I had a dream where I was so excited to follow the Lord an officer stopped me turning in a demon to mock me as to how I wanted to follow the lord. Immediately upon waking up the Holy Spirit showed me vision of myself walking around my room praying intensely. I was startled and of course got my bible and holy spirit opened it to Psalm 91 as I began to pray intensely. The most intense of the attacks started in October where I had a I woke up from another dream just to be held down in a form of “sleep paralysis” (which is another form of demonic oppression) and I heard a wirl whind of voices yelling at me to stop talking to everyone then was released. I immediately drop to my knees in my bedroom and began to pray. The scripture the Holy Spirit gave me was Romans 12:12 Rejoice in Hope, Endure in Suffering and persist in prayer. Boy did he mean that. This attack lasted for 2 months. I began to feel so uneasy in my house like evil presence was there. I couldn’t sleep there alone if I did sleep there all . I would pray, anoint the house but would still have restless nights and attacks. Soon I started to believe the lies of the enemy that I had done something wrong, that there was no point in praying . Worse of all I had people remove themselves from me because of the attacks. I was honestly losing hope kept asking the Lord why. Then the Holy Spirit gave me another scripture
1 peter 4:12-1
Suffering for Being a Christian
12 Dear friends, do not be surprised at the fiery ordeal that has come on you to test you, as though something strange were happening to you. 13 But rejoice inasmuch as you participate in the sufferings of Christ, so that you may be overjoyed when his glory is revealed.
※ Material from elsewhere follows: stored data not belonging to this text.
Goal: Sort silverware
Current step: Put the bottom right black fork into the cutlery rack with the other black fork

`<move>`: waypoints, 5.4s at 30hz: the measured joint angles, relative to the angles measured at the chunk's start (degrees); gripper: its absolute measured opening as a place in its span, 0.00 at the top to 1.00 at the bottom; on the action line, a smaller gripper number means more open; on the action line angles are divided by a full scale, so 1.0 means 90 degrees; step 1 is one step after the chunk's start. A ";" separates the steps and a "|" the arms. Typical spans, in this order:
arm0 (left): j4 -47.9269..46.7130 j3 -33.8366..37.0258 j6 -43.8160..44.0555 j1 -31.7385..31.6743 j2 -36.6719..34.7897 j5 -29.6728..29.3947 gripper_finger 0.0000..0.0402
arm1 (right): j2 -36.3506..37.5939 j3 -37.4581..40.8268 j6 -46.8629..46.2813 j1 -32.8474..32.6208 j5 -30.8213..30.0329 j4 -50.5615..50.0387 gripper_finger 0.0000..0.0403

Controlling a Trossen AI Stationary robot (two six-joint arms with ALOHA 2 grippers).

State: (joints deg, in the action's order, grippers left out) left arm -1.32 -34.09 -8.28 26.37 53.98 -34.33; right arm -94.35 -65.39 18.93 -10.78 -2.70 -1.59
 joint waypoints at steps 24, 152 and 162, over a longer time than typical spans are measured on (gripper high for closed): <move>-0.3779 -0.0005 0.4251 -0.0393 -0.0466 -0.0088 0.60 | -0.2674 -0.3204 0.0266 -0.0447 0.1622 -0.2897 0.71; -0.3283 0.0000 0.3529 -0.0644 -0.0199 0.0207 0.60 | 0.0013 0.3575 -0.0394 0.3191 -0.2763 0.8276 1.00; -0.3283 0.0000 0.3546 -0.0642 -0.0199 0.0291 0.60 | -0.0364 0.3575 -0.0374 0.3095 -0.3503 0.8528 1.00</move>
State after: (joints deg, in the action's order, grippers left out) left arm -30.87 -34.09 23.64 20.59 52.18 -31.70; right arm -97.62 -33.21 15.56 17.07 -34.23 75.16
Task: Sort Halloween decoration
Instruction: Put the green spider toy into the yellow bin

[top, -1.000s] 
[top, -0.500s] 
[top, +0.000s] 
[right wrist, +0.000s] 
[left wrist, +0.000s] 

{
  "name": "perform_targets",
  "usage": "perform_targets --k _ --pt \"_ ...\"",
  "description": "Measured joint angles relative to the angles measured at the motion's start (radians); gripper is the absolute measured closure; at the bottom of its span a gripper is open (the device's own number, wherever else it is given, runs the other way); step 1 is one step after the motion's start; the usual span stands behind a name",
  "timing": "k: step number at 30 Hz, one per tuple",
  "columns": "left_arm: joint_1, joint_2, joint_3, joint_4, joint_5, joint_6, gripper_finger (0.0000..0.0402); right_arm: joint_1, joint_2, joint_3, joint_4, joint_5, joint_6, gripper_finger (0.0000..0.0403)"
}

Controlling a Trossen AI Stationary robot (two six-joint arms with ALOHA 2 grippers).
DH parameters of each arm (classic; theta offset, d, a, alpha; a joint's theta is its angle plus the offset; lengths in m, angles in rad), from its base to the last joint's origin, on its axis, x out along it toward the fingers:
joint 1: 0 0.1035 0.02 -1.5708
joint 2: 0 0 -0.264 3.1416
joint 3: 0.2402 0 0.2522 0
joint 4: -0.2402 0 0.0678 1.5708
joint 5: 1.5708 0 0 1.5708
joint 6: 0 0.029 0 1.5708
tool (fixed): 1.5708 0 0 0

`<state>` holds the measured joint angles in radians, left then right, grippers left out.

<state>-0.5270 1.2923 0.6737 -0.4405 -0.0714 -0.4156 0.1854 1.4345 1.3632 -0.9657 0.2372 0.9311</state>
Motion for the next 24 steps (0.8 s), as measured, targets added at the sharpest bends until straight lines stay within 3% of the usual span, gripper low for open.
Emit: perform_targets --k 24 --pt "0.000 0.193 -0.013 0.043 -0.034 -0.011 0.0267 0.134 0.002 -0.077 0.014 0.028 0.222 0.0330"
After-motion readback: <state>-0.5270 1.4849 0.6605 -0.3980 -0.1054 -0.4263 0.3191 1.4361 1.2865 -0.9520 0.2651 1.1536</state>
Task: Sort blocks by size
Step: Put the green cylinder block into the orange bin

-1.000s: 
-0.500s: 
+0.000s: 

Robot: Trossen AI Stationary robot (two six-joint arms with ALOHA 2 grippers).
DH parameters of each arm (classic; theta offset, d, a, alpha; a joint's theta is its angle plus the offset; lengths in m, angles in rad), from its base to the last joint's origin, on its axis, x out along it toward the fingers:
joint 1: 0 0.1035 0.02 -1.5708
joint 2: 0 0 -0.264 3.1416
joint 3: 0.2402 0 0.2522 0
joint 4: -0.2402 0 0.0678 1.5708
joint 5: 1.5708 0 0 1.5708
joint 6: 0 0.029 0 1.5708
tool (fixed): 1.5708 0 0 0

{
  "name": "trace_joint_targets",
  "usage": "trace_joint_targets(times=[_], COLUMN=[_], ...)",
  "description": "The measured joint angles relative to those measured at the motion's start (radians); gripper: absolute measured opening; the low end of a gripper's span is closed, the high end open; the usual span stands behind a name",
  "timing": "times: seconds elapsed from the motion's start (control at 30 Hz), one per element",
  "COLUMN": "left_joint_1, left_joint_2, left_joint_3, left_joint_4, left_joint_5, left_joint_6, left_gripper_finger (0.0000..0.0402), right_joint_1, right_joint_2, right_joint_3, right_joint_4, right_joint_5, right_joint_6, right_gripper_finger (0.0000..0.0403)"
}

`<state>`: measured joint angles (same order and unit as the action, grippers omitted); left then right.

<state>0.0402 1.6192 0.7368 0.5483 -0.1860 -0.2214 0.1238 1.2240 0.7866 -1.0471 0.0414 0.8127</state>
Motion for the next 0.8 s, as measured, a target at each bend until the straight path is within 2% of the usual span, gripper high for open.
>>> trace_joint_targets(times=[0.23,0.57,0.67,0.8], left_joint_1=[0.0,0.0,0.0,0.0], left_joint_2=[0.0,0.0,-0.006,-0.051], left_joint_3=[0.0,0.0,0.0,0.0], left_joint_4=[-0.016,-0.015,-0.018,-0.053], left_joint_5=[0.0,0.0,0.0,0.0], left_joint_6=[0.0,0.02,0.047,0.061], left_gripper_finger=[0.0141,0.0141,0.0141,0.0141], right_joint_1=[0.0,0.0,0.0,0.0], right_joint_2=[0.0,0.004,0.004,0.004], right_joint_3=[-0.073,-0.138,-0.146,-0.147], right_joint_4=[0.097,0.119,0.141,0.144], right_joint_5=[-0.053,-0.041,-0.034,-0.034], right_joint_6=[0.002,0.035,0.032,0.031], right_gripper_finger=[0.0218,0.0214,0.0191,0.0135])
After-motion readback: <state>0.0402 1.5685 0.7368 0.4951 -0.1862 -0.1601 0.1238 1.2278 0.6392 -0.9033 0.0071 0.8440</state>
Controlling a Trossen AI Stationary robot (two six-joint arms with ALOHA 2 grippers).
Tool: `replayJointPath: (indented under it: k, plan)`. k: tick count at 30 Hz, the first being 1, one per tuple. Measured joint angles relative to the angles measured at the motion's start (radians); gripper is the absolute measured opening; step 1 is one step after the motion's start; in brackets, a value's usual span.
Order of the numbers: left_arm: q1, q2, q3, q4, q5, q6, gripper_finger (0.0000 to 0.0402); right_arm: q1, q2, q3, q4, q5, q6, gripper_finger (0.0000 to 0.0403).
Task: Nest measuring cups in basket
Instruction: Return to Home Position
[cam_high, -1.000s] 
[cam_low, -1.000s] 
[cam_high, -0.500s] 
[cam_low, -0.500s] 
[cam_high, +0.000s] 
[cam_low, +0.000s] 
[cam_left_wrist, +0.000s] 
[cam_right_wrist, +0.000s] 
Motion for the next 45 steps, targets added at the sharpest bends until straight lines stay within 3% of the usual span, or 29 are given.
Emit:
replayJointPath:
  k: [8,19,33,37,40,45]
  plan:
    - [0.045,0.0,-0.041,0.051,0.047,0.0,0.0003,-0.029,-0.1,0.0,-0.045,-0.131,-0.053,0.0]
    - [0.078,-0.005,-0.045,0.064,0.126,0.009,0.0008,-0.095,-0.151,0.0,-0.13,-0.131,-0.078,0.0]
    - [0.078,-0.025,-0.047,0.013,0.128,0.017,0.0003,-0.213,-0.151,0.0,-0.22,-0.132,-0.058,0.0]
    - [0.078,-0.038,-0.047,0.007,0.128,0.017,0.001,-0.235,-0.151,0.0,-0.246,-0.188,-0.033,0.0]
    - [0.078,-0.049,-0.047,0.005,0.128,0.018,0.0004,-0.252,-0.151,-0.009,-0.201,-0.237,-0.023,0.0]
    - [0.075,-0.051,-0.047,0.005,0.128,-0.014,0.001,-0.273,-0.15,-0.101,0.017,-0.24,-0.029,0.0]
I finally went to get prayer at my church and upon a lady laying hands she stated to me a harassing spirit had been assigned to me. Not because of what I had done or my weakness but because of my strength and calling on my life. Needless to say I broke down in tears those where the most comforting word I had heard in a while. Then the holy spirit prompted me to fast for 4 days straight and received revelation in a dream of me casting out the spirit of fear from my house and then casting out the strong man! I was gracious for the Lords faithfulness.
Through the intense trials the remaining half of the year relationships broke apart, began to compare myself to others and even began to have jealously, resentment, discouragement and insecurity in my heart. Which exactly what the enemy wanted me to give up on God, return back to my old ways and lose faith in his promises. But oh for the Grace of GOD which held me, sustained me, and carried me throughout the year to not give up. I have been strengthen and have a deeper trust in JESUS. I now know that our relationship, worship and praise to God is not based on what we feel or what we are going through but it should be always based on who he is. A GOOD GOOD FATHER!
May Gods grace, peace & joy be with you this new year 2016. GOD BLESS YOU!